Abstract

Using the India Human Development Survey data for 2004-05, we employ two methodologies to estimate the earnings structure of household nonfarm businesses owned by Scheduled Castes and Tribes (SCSTs) and non-SCSTs: OLS estimation of mean earnings, and quantile regressions. Correspondingly, we use two decomposition methods: the conventional Blinder-Oaxaca decomposition and Melly’s (2006) refinement of the Machado and Mata (2005) decomposition of quantile gaps. We find clear differences in characteristics between SCST-owned and non-SCST owned businesses. The Blinder-Oaxaca decomposition reveals that depending on the specification of explanatory variables, as much as 70 percent of the earnings gap could be attributed to the or the discriminatory component.
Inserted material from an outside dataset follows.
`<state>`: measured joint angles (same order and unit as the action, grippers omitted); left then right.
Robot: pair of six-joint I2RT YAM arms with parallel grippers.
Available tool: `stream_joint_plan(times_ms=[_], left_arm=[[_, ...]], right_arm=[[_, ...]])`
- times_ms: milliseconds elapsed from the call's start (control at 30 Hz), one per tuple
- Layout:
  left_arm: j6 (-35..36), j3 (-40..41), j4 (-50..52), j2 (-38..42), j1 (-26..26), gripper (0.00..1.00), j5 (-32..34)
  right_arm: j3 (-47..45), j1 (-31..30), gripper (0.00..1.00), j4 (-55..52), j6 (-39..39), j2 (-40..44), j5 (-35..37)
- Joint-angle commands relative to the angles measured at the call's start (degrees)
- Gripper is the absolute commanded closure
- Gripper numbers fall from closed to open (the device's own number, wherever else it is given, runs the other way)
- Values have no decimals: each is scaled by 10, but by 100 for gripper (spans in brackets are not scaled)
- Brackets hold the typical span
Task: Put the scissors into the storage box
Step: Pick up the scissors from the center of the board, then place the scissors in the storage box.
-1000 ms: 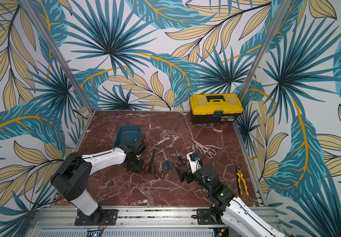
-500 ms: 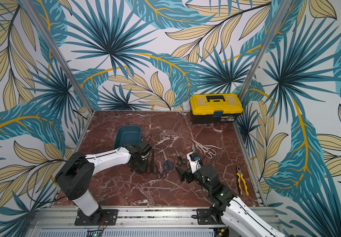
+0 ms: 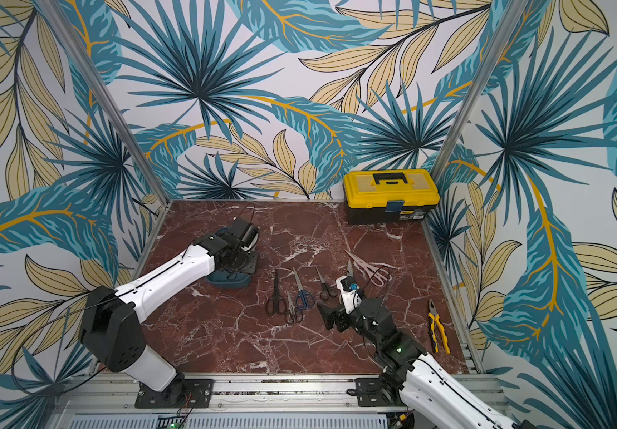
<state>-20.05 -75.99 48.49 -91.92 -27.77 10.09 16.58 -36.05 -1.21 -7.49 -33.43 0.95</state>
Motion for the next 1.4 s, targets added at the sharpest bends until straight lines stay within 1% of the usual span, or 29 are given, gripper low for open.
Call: stream_joint_plan(times_ms=[0, 100, 200, 333, 567, 600, 800, 1000, 1067, 1233, 1367], left_arm=[[38, -9, 1, 3, 46, 100, 0], [58, -12, -13, -29, 67, 100, 2], [69, -33, -11, -83, 92, 100, -29], [68, -50, -7, -128, 97, 100, -27], [59, -45, -9, -154, 99, 100, -36], [57, -39, -13, -152, 99, 100, -53], [36, 20, -36, -120, 99, 100, -87], [21, 76, -40, -93, 98, 100, -101], [6, 101, -44, -73, 98, 100, -103], [-36, 158, -69, -19, 94, 100, -143], [-74, 192, -78, 19, 64, 100, -146]], right_arm=[[-5, -4, 0, 16, 3, -10, -16], [-1, -4, 0, 16, 2, -17, -20], [0, -3, 0, 14, 2, -16, -16], [-3, -3, 0, 11, 2, -4, -12], [-8, -3, 1, 10, 1, 8, -10], [-7, -3, 0, 10, 1, 6, -13], [-7, -3, 0, 9, 0, 8, -11], [-8, -4, 0, 10, 0, 10, -16], [-8, -4, 0, 10, 2, 10, -16], [-8, -4, 0, 12, 2, 7, -18], [-7, -4, 0, 13, 2, 2, -17]])
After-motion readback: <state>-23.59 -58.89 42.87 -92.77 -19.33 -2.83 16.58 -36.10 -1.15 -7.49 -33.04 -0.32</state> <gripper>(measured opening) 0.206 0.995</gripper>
Quantile regressions reveal that gaps are higher at lower deciles than the higher ones (both raw gaps, as well as after controlling for characteristics), and the decompositions show that the unexplained component is higher at the lower deciles than higher, suggesting that SCST-owned businesses at the lower end of the conditional distribution face greater discrimination, as compared to those at the higher end. Thus, we find strong evidence of a sticky floor, a phenomenon observed for gender wage gaps in developing countries (in contrast to a glass ceiling in developed countries).